In 2000, Stanford marine ecologist Larry Crowder read an intriguing scientific paper that introduced the concept of mobile marine protected areas, or mMPAs – ocean sanctuaries whose boundaries can shift in space and time to protect animals that follow changing ocean features like the Gulf Stream. When the features moved, the protections moved with them.
"I remember thinking, ‘It’s a cool idea, but we can’t do it,’” said Crowder, the Edward Ricketts Provostial Professor in Stanford’s School of Humanities and Sciences and a senior fellow at the Stanford Woods Institute for the Environment.
Fast forward twenty years. The technological hurdles that once gave Crowder pause about the feasibility of mMPAs have largely been overcome. Remote sensing satellites can now track boats and fishing vessels anywhere on Earth in real time. GPS allows fishers to know instantly whether they’ve strayed into a protected area, even if the boundaries have changed. And scientists can remotely follow the movements of sharks, turtles, whales and other creatures and then use computer models to predict their future movements.
But even though mMPAs are now technologically possible, the legal and policy frameworks necessary to make them a reality are still lacking. “It’s time to get the policymakers involved in thinking through how they might use this new tool,” Crowder said.

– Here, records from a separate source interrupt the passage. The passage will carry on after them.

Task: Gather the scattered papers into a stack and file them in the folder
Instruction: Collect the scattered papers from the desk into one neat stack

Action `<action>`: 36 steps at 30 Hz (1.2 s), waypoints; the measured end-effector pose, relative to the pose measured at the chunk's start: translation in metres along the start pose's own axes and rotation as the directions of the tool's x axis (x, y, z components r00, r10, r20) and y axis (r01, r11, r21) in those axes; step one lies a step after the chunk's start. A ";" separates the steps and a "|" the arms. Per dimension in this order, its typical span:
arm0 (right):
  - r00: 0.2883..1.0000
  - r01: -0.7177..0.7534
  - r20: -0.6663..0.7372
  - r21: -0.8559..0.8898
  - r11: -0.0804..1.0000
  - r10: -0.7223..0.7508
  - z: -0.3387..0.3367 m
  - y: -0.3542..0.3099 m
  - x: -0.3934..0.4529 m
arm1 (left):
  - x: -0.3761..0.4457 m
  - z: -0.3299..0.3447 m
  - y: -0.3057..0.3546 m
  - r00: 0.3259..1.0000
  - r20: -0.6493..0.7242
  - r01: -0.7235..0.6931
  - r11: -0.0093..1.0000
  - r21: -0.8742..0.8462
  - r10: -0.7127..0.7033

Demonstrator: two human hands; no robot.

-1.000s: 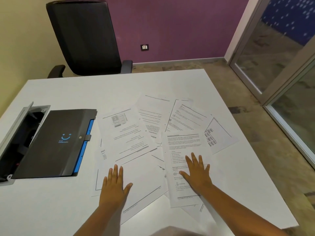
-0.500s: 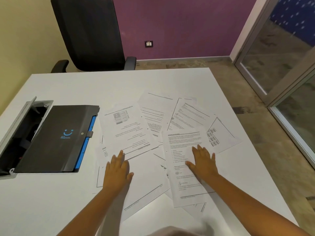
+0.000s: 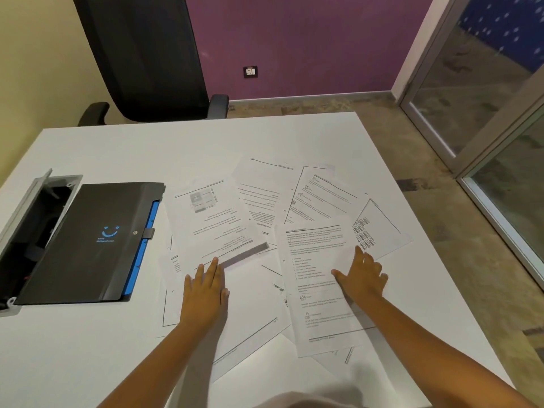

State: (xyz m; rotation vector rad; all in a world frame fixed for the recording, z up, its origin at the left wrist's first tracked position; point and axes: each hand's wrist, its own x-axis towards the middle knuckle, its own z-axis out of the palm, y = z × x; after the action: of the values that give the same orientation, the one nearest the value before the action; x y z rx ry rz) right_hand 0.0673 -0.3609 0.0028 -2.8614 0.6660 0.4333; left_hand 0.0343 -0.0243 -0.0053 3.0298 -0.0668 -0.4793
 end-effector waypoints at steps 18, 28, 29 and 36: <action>1.000 -0.014 0.022 0.770 0.638 -0.005 -0.005 -0.009 0.009 | -0.027 -0.008 0.040 0.810 -0.196 -0.570 0.821 -0.036 0.553; 0.901 -0.203 0.386 0.778 0.595 -0.198 -0.007 -0.023 -0.011 | -0.038 -0.010 0.052 0.699 -0.040 -0.702 0.696 0.152 0.714; 0.921 -0.182 0.350 0.776 0.604 -0.172 -0.008 -0.023 -0.011 | -0.037 -0.011 0.052 0.715 -0.075 -0.689 0.719 0.089 0.695; 0.936 -0.166 0.249 0.936 0.312 -0.248 -0.045 -0.024 -0.009 | -0.001 -0.042 0.041 0.972 -0.185 -0.076 0.560 -0.825 -0.142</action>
State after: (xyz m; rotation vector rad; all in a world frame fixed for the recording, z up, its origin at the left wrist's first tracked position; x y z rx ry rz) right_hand 0.0815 -0.3470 0.0504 -1.5497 0.4990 0.3401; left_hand 0.0452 -0.0622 0.0385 2.0978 0.1871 -0.0801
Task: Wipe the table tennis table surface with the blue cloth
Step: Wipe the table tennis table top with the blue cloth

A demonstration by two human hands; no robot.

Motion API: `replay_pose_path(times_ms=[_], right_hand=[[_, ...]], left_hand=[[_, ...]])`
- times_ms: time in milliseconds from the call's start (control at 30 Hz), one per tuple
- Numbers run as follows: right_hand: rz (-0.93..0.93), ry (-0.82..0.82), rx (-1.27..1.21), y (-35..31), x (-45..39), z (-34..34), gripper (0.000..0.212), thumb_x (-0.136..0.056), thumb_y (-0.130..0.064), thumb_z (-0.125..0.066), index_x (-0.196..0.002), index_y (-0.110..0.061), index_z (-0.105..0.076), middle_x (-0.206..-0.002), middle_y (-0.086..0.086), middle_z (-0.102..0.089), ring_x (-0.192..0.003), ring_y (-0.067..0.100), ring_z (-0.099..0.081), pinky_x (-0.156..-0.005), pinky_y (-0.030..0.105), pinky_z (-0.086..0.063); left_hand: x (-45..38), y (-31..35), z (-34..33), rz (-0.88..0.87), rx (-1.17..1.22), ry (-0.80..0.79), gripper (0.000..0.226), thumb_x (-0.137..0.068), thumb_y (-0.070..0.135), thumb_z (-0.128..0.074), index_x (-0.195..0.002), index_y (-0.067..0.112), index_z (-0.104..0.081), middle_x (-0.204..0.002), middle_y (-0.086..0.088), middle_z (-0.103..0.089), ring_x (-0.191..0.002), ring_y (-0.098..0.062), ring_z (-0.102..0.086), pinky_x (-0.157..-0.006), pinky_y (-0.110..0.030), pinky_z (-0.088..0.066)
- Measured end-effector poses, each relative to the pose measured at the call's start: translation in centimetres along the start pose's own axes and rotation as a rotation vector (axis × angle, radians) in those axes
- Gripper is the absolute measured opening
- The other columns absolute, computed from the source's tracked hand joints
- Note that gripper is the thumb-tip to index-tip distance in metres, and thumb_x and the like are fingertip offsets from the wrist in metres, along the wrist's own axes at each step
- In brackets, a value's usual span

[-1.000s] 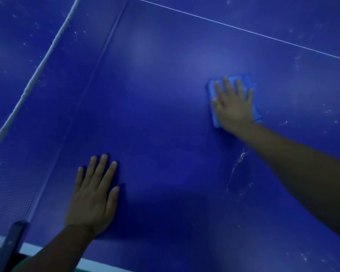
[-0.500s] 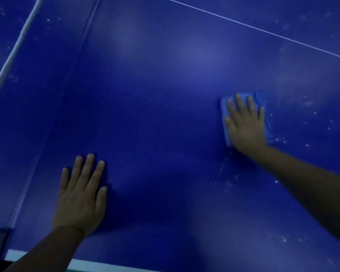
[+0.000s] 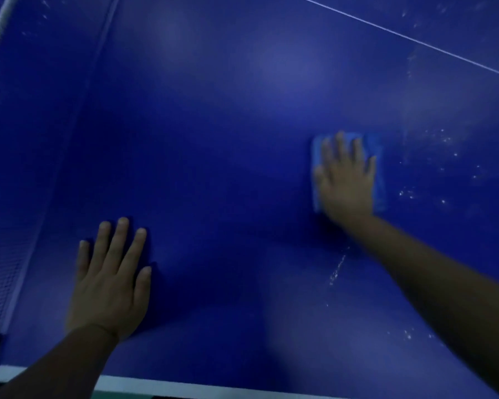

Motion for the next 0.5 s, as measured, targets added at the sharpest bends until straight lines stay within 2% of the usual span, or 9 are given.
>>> replay_pose_path(times_ms=[100, 167, 200, 267, 333, 367, 433, 500], right_hand=[[0.543, -0.085, -0.010, -4.0, 12.1, -0.7, 0.053, -0.105, -0.049, -0.024, -0.153, -0.026, -0.030, -0.161, 0.007, -0.028, -0.148, 0.040, -0.020, -0.112, 0.071, -0.016], [0.721, -0.154, -0.001, -2.4, 13.3, -0.3, 0.052, -0.105, -0.050, -0.026, -0.153, -0.030, -0.028, -0.161, 0.005, -0.028, -0.149, 0.037, -0.020, -0.113, 0.070, -0.016], [0.675, -0.129, 0.018, -0.8, 11.6, -0.3, 0.052, -0.104, -0.050, -0.026, -0.153, -0.031, -0.027, -0.160, 0.004, -0.029, -0.149, 0.036, -0.021, -0.111, 0.071, -0.019], [0.315, -0.065, 0.036, 1.9, 7.3, -0.4, 0.055, -0.102, -0.051, -0.026, -0.153, -0.030, -0.024, -0.160, 0.005, -0.030, -0.147, 0.035, -0.022, -0.107, 0.073, -0.023], [-0.072, -0.056, 0.001, 4.1, 5.0, 0.0, 0.060, -0.100, -0.053, -0.021, -0.156, -0.031, -0.022, -0.164, 0.001, -0.021, -0.150, 0.032, -0.014, -0.113, 0.069, -0.015], [-0.174, -0.062, -0.035, 4.0, 5.6, 0.1, 0.062, -0.100, -0.055, -0.018, -0.157, -0.031, -0.021, -0.165, -0.002, -0.016, -0.152, 0.030, -0.010, -0.116, 0.066, -0.010], [-0.203, -0.043, -0.042, 2.1, 10.0, -0.1, 0.062, -0.101, -0.056, -0.018, -0.156, -0.030, -0.023, -0.165, -0.002, -0.016, -0.152, 0.029, -0.009, -0.117, 0.062, -0.009], [-0.091, -0.045, -0.015, -0.9, 17.2, -0.3, 0.058, -0.103, -0.055, -0.019, -0.154, -0.028, -0.028, -0.163, 0.002, -0.023, -0.151, 0.031, -0.013, -0.115, 0.062, -0.013]], left_hand=[[0.1, 0.1, 0.0, -0.004, 0.008, 0.004, 0.067, -0.103, 0.048, -0.013, -0.155, 0.010, -0.030, -0.165, -0.011, -0.016, -0.154, -0.030, -0.005, -0.124, -0.049, 0.001], [0.0, 0.0, -0.1, -0.010, 0.016, 0.011, 0.067, -0.102, 0.048, -0.015, -0.155, 0.009, -0.030, -0.165, -0.012, -0.016, -0.154, -0.030, -0.004, -0.124, -0.050, 0.001], [-0.1, 0.0, -0.1, -0.012, 0.017, 0.012, 0.067, -0.102, 0.047, -0.017, -0.154, 0.009, -0.030, -0.165, -0.012, -0.016, -0.154, -0.030, -0.004, -0.123, -0.050, 0.001], [-0.1, 0.0, -0.1, -0.014, 0.031, 0.015, 0.065, -0.100, 0.045, -0.023, -0.154, 0.009, -0.031, -0.165, -0.012, -0.016, -0.154, -0.030, -0.004, -0.123, -0.050, 0.001], [0.0, 0.1, 0.0, -0.017, 0.052, 0.022, 0.065, -0.099, 0.043, -0.025, -0.154, 0.009, -0.032, -0.164, -0.012, -0.017, -0.154, -0.030, -0.004, -0.123, -0.049, 0.003], [0.0, 0.1, 0.1, -0.019, 0.058, 0.022, 0.065, -0.099, 0.043, -0.025, -0.154, 0.009, -0.032, -0.164, -0.012, -0.016, -0.154, -0.029, -0.004, -0.123, -0.048, 0.004], [0.0, 0.2, 0.3, -0.022, 0.065, 0.019, 0.065, -0.100, 0.044, -0.023, -0.154, 0.009, -0.031, -0.165, -0.011, -0.015, -0.154, -0.029, -0.003, -0.123, -0.046, 0.006], [0.0, 0.2, 0.4, -0.022, 0.073, 0.021, 0.065, -0.100, 0.045, -0.022, -0.155, 0.010, -0.031, -0.165, -0.010, -0.014, -0.154, -0.029, -0.002, -0.122, -0.045, 0.007]])
Point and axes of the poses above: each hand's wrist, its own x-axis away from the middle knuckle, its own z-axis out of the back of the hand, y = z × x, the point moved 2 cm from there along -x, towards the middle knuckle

To this end, Crowder and his colleagues have published a commentary in the journal Science proposing that mMPAs and other “dynamic area-based management tools” be discussed at the June 2–6 meeting of the United Nations Convention on the Law of the Sea (UNCLOS) in Lisbon. The convention, a treaty which has been in effect since 1982, defines the rights and responsibilities of nations with respect to their use of the world's oceans and establishes guidelines for the management of marine natural resources.